AIM OF THE TASK:
Excluding all pictures, please output the listing exactly.
Segment Start: COLLECTED DATA
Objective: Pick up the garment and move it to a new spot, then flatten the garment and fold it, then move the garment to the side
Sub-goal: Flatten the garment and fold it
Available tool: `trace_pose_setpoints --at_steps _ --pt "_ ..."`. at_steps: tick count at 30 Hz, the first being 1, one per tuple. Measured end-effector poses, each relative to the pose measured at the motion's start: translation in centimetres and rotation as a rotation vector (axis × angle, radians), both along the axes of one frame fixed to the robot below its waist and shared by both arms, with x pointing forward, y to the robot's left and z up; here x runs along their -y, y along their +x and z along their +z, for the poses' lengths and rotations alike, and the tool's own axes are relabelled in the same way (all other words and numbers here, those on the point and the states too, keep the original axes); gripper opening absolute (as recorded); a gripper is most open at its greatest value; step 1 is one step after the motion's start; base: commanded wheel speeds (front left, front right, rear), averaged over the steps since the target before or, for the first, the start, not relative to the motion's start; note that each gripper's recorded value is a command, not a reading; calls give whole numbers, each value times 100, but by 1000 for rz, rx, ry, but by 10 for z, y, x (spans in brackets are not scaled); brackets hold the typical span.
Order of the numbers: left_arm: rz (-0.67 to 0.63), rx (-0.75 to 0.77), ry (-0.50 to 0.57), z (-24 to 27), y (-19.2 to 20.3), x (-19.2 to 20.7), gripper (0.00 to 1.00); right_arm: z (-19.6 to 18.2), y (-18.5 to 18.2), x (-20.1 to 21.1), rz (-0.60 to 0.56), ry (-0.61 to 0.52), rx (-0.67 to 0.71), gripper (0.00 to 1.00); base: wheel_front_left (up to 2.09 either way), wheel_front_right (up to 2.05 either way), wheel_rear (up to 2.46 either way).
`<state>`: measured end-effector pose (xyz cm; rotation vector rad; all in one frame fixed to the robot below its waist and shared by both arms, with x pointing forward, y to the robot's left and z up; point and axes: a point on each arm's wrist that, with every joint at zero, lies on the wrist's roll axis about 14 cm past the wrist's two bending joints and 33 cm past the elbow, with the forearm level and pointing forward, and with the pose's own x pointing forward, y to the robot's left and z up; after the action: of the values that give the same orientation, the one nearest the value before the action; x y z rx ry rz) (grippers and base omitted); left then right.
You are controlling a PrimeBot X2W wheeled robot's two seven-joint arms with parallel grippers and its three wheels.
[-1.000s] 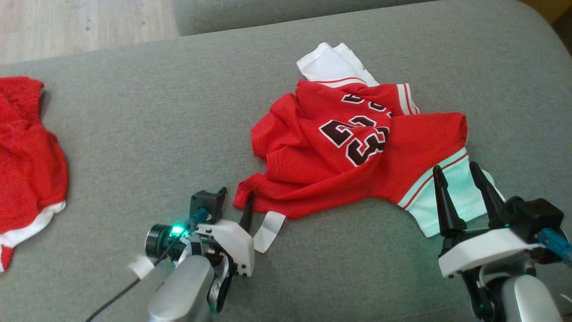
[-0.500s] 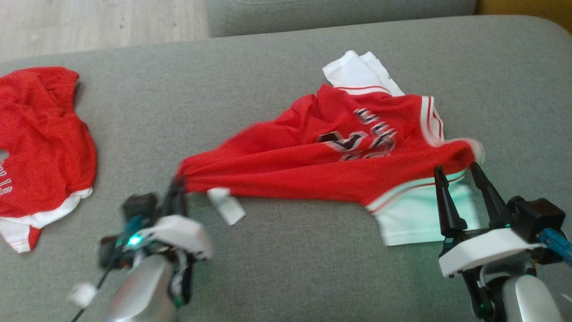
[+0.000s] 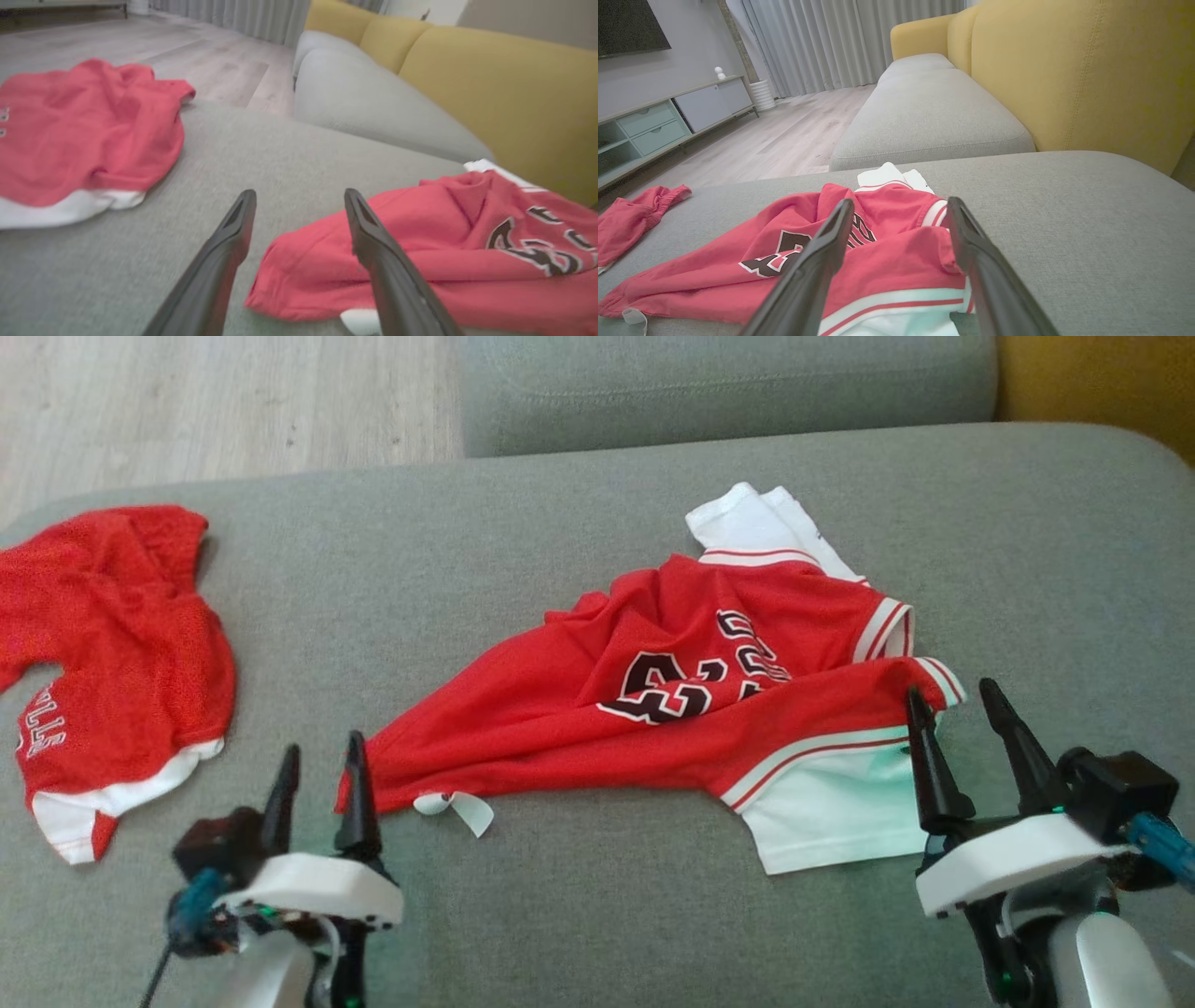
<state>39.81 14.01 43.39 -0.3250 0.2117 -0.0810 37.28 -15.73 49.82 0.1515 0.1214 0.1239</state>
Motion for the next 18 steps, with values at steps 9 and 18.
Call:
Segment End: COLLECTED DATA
EXERCISE SOLUTION:
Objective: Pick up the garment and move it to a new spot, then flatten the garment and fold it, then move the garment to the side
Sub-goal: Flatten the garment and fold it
Available tool: `trace_pose_setpoints --at_steps _ --pt "_ ..."`. at_steps: tick count at 30 Hz, the first being 1, one per tuple. Measured end-effector poses, each relative to the pose measured at the motion's start: translation in centimetres and rotation as a rotation vector (axis × angle, radians), both along the axes of one frame fixed to the robot below its waist and shared by both arms, with x pointing forward, y to the robot's left and z up; here x runs along their -y, y along their +x and z along their +z, for the poses' lengths and rotations alike, and the tool's own axes are relabelled in the same way (all other words and numbers here, those on the point and the states too, keep the original axes); gripper opening absolute (as recorded); a gripper is most open at its greatest value; step 1 is one step after the motion's start; base: commanded wheel speeds (front left, front right, rear), averaged over the steps since the target before or, for the first, the start, not relative to the motion's start; note that each gripper's recorded value is a command, not a reading; calls give whole numbers, each value times 100, but by 1000 for rz, rx, ry, but by 10 for z, y, x (spans in brackets are not scaled); brackets hold the typical span.
Order of the numbers: left_arm: rz (-0.67 to 0.63), rx (-0.75 to 0.77), ry (-0.50 to 0.57), z (-24 to 27), y (-19.2 to 20.3), x (-19.2 to 20.7), gripper (0.00 to 1.00); right_arm: z (-19.6 to 18.2), y (-18.5 to 18.2), x (-20.1 to 21.1), rz (-0.60 to 0.56), ry (-0.61 to 0.52), rx (-0.67 to 0.71), gripper (0.00 to 1.00); base: wheel_front_left (up to 2.09 either way), wheel_front_right (up to 2.05 either way), wheel_rear (up to 2.46 either way).
`<state>`: measured end-effector pose (xyz cm; rotation vector rad; all in one frame fixed to the robot below its waist and shared by both arms, with x pointing forward, y to the robot's left and z up; point and axes: a point on each arm's wrist that, with every joint at zero, lies on the wrist's roll axis about 14 cm past the wrist's two bending joints and 33 cm past the elbow, with the forearm level and pointing forward, and with the pose's own x pointing forward, y to the robot's left and z up; after the action: of the values that give the same orientation, the one nearest the value before the action; x y z rx ry rz) (grippers and base omitted); left then right.
You are controlling a PrimeBot X2W wheeled robot's two seven-joint arms with parallel grippers and its three wheels.
[-1.000s] 
[-0.500s] 
[+0.000s] 
<state>39.81 14.01 43.39 -0.3250 0.2117 -0.0810 37.28 -15.73 49.82 0.1515 0.1214 0.1239</state>
Motion for the next 18 steps, with values at steps 9 and 18.
Call:

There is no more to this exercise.